10. The system of claim 7, wherein the received current device status information with the received historical information for each of the one or more IoT devices is correlated by compiling device status information for one or more mobile devices based on any one or more of: device identifier, device operator, trip identifier, location coordinates and alert information.

11. The system of claim 7, wherein the information in visual format is presented as any one or more of a report, a table, a map and color coding the visual representation.

12. The system of claim 11, wherein color coding the visual representation is based on criticality of the determined state.

13. A non-transitory computer-readable medium having executable instructions stored therein that, when executed, cause one or more processors corresponding to a system for providing visualization of information having a database and a user interface to perform operations comprising:

receiving current device status information for one or more IoT devices;

receiving historical information for one or more IoT devices;

presenting the information in visual format based on the determination.

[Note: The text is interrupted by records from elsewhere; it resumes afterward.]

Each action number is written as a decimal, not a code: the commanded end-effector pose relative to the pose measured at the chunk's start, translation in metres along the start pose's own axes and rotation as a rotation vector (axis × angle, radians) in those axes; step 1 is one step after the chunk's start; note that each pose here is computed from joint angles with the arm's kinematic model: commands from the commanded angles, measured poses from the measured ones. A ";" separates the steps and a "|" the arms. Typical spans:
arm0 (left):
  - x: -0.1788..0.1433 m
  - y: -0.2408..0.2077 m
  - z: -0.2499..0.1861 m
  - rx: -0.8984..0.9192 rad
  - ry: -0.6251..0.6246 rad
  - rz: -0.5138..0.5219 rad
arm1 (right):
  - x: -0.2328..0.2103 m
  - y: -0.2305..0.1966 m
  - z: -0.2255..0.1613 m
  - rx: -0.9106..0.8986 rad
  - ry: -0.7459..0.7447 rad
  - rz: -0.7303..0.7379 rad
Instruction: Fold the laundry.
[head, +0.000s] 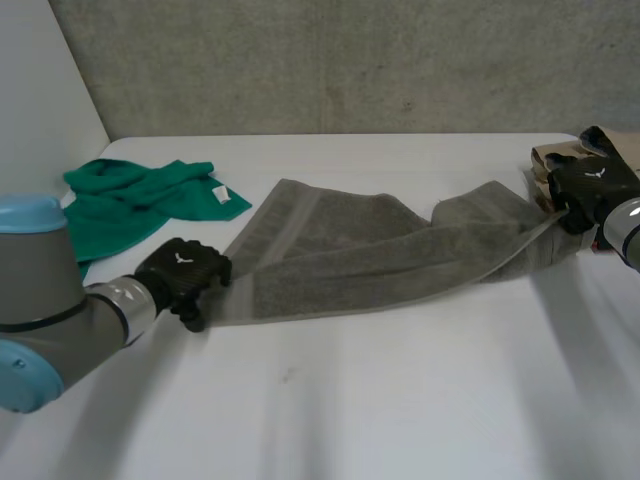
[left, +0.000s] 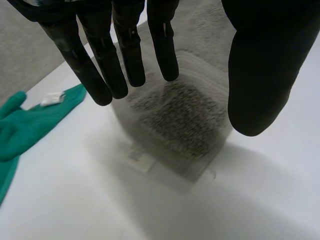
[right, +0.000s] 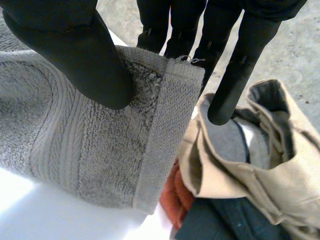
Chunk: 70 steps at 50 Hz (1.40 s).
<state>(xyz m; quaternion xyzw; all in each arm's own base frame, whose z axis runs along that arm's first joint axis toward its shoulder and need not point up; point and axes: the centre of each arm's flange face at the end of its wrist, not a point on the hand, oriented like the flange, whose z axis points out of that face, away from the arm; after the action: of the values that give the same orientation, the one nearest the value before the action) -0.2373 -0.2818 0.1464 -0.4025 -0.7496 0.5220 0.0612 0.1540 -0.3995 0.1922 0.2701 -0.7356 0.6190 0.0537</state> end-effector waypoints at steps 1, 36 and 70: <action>0.020 -0.001 0.012 -0.010 0.014 0.031 | -0.002 0.004 -0.002 -0.007 -0.001 0.028; 0.015 -0.011 0.077 0.015 -0.177 0.249 | 0.007 0.024 -0.013 -0.030 -0.016 0.051; -0.106 -0.202 -0.156 0.538 -0.477 -0.079 | 0.084 -0.161 -0.133 0.355 0.193 -0.055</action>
<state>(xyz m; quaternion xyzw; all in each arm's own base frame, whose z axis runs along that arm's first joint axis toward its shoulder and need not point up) -0.1967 -0.2522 0.4169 -0.2322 -0.5722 0.7864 -0.0177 0.1216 -0.3155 0.3886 0.2448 -0.6034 0.7489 0.1229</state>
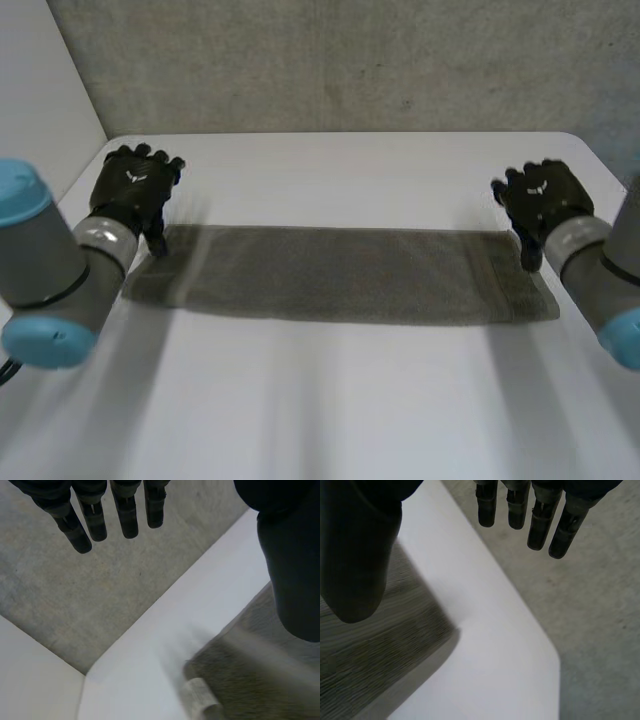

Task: Fold the towel.

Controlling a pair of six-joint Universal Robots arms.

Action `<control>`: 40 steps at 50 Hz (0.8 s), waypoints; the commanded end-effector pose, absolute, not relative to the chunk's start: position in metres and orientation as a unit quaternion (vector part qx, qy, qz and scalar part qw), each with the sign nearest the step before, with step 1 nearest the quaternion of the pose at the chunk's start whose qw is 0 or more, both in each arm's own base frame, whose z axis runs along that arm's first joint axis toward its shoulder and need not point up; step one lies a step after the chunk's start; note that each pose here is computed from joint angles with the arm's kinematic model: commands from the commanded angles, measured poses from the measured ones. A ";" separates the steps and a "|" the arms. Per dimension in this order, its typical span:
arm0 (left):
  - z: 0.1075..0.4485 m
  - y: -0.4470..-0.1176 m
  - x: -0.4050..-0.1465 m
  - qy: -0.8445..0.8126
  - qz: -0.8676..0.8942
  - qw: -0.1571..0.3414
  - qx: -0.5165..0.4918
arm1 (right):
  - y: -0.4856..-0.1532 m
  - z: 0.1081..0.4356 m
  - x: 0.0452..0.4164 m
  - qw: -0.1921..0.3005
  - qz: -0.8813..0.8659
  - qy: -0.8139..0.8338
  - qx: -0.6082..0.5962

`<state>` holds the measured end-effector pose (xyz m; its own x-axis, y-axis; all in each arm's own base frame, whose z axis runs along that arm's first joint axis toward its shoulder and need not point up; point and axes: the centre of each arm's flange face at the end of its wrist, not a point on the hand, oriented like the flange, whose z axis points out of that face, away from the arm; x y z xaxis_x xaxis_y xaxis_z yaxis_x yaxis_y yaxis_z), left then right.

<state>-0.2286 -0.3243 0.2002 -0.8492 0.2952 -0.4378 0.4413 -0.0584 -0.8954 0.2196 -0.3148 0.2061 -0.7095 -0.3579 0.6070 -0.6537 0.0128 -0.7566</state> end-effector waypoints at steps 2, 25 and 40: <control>0.195 -0.289 -0.220 0.704 -0.681 -0.017 0.200 | -0.290 0.173 0.206 0.111 0.545 -0.743 0.372; 0.183 -0.284 -0.218 0.698 -0.691 -0.030 0.184 | -0.320 0.118 0.186 0.056 0.535 -0.775 0.332; 0.182 -0.283 -0.219 0.699 -0.690 -0.030 0.185 | -0.369 0.147 0.094 0.151 0.549 -0.783 0.248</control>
<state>-0.2186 -0.2832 0.1823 -0.9298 0.2998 -0.2133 0.2167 -0.0221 -0.9760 0.1413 -0.3459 0.1279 -0.8184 -0.3363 0.4659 -0.5546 0.2502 -0.7936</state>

14. The non-transitory computer-readable medium of claim 13, wherein the current device status information for one or more IoT devices includes any one or more of: a device identifier, operator of the device, current location of the device, current state of the device, current sensor data, current speed of the device, acceleration/deceleration of the device, current ignition status of the device, current fuel level of the device, current battery level of the device, current plugged/unplugged status of the device and duration of time for which no device information is received.

15. The non-transitory computer-readable medium of claim 13, wherein the historical information for one or more IoT devices includes any one or more of: issued alert, location of the device when the alert was issued, time of the day, day of the week, date when the alert was issued, severity of the issued alert, location of the device, routing information for the device, status of the device, state of device over the course of time, sensor reading for the device, duration of time spent by the device at a specific location, speed of the device, acceleration/deceleration of the device, ignition status of the device, fuel level of the device, battery level of the device, plugged/unplugged status of the device, duration of time for which no device information is received, device identifier and operator of the device.

16. The non-transitory computer-readable medium of claim 13, wherein the instructions for correlating the received current device status information with the received historical information for each of the one or more IoT devices further comprise compiling device information for one or more mobile devices based on any one or more of: device identifier, device operator, trip identifier, location coordinates and alert information.

17. The non-transitory computer-readable medium of claim 13, wherein presenting the information in visual format comprises any one or more of a report, a table, a map and color coding the visual representation.

18. The non-transitory computer-readable medium of claim 17, wherein color coding the visual representation is based on criticality of the determined state.